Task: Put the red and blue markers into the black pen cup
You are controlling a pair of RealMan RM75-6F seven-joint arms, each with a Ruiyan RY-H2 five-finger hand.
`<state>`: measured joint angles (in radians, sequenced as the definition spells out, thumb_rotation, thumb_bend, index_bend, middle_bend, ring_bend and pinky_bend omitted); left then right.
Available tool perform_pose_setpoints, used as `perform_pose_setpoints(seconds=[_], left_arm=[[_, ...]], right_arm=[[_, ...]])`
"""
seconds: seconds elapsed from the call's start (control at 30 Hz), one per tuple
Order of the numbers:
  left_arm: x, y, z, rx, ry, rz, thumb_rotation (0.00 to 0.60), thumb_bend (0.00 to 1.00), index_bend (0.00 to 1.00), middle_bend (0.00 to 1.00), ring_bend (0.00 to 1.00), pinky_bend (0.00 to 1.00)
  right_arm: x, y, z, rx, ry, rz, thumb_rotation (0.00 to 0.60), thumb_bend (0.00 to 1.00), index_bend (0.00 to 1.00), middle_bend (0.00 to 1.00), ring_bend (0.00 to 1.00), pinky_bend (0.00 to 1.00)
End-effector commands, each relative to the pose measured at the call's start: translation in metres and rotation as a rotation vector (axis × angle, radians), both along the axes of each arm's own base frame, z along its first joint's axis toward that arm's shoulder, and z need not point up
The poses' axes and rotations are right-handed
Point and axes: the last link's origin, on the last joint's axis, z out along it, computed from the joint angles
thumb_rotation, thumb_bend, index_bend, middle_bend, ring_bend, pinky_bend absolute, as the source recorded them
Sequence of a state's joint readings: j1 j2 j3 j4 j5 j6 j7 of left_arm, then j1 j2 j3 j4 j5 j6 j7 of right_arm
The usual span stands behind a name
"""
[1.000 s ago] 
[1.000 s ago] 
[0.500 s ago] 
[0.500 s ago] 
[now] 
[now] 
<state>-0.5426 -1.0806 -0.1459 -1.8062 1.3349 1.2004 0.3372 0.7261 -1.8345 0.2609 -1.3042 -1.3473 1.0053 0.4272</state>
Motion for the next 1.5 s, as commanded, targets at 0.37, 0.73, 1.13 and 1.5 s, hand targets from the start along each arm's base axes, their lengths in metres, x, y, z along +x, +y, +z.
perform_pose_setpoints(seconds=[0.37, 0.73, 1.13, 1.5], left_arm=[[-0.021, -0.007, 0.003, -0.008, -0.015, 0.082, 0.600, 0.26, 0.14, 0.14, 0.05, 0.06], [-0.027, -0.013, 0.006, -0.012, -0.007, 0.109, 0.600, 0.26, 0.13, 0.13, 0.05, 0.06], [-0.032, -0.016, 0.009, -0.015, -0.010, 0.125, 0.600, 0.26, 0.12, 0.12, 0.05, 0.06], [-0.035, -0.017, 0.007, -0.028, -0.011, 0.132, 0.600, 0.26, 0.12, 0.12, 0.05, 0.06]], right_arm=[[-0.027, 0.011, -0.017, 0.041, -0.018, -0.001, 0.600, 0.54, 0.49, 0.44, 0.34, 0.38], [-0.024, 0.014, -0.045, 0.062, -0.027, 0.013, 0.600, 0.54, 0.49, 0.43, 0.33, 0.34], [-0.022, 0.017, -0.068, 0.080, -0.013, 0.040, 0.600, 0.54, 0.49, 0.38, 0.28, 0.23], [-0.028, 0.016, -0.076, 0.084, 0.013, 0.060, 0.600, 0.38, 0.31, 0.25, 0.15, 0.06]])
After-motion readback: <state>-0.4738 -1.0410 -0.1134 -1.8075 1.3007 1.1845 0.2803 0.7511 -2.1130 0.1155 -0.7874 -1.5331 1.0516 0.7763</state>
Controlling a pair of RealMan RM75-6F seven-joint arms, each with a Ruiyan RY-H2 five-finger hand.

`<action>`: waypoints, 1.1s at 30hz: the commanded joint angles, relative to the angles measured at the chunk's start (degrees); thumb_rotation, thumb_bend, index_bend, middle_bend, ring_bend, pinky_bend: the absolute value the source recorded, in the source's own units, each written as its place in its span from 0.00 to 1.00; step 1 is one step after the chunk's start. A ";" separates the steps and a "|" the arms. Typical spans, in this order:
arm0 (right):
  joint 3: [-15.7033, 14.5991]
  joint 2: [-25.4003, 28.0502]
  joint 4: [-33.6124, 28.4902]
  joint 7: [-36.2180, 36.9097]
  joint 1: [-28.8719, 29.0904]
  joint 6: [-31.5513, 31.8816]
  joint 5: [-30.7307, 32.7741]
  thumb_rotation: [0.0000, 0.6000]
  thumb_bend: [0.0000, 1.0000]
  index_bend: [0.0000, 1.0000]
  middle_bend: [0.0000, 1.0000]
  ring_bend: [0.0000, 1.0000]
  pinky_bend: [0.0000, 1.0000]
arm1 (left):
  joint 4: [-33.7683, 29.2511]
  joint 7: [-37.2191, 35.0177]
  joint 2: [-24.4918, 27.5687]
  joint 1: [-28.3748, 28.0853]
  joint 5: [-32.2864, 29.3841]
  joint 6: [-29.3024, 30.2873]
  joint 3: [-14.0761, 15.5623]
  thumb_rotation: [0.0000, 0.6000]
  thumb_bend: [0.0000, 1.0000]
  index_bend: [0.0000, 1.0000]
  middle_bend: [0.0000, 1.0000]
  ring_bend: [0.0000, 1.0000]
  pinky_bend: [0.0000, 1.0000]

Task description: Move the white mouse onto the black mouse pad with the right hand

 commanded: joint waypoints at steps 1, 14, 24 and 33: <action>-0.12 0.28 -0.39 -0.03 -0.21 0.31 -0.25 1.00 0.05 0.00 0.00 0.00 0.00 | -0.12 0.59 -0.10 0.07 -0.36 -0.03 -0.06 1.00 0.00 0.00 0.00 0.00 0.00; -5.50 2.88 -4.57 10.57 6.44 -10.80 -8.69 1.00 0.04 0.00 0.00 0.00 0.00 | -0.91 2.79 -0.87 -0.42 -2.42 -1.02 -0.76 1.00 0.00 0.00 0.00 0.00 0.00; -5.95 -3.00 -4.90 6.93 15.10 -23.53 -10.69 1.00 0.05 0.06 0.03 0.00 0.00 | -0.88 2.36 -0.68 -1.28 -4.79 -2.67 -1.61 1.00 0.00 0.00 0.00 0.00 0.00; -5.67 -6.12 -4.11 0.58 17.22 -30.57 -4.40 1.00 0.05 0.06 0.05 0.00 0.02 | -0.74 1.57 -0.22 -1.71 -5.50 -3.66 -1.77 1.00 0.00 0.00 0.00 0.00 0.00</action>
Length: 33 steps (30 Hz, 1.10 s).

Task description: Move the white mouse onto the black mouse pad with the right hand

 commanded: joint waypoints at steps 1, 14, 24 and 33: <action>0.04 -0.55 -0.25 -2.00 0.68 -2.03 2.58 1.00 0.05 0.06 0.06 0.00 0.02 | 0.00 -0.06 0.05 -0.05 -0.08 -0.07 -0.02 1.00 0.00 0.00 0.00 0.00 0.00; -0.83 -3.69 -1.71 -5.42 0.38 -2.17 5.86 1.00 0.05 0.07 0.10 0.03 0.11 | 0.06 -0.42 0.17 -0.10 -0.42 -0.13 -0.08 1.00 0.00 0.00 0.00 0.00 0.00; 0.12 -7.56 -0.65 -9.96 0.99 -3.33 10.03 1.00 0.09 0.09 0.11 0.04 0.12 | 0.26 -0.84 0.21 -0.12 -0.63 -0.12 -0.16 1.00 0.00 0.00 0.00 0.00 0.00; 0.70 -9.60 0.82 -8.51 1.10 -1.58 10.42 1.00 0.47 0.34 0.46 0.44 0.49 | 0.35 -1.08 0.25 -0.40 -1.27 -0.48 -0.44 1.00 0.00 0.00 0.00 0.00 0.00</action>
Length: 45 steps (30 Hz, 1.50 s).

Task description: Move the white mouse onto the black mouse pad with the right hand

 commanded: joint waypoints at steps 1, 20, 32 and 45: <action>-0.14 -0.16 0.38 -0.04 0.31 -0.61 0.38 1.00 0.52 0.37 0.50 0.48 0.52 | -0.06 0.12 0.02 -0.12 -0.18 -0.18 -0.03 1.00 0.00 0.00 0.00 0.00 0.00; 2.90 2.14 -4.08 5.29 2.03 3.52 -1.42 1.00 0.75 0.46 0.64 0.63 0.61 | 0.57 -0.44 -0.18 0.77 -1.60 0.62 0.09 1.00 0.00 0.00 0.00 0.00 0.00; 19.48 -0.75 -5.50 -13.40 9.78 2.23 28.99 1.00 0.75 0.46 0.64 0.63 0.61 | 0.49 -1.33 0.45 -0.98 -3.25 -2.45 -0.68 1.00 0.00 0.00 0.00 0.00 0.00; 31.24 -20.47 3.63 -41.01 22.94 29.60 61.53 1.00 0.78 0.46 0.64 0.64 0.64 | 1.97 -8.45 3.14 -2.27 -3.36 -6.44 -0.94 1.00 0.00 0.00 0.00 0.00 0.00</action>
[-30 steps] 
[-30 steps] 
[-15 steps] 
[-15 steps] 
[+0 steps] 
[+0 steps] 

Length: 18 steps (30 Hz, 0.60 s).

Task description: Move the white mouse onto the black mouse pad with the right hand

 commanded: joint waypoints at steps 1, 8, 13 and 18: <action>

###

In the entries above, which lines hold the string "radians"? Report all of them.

## Exercise result:
`<state>`: measured joint angles (in radians, sequenced as the definition spells out, thumb_rotation, thumb_bend, index_bend, middle_bend, ring_bend and pinky_bend omitted); left then right.
End-effector commands, each relative to the pose measured at the call's start: translation in metres and rotation as a rotation vector (axis × angle, radians), both along the axes of each arm's own base frame, z along its first joint's axis toward that arm's shoulder, and z need not point up

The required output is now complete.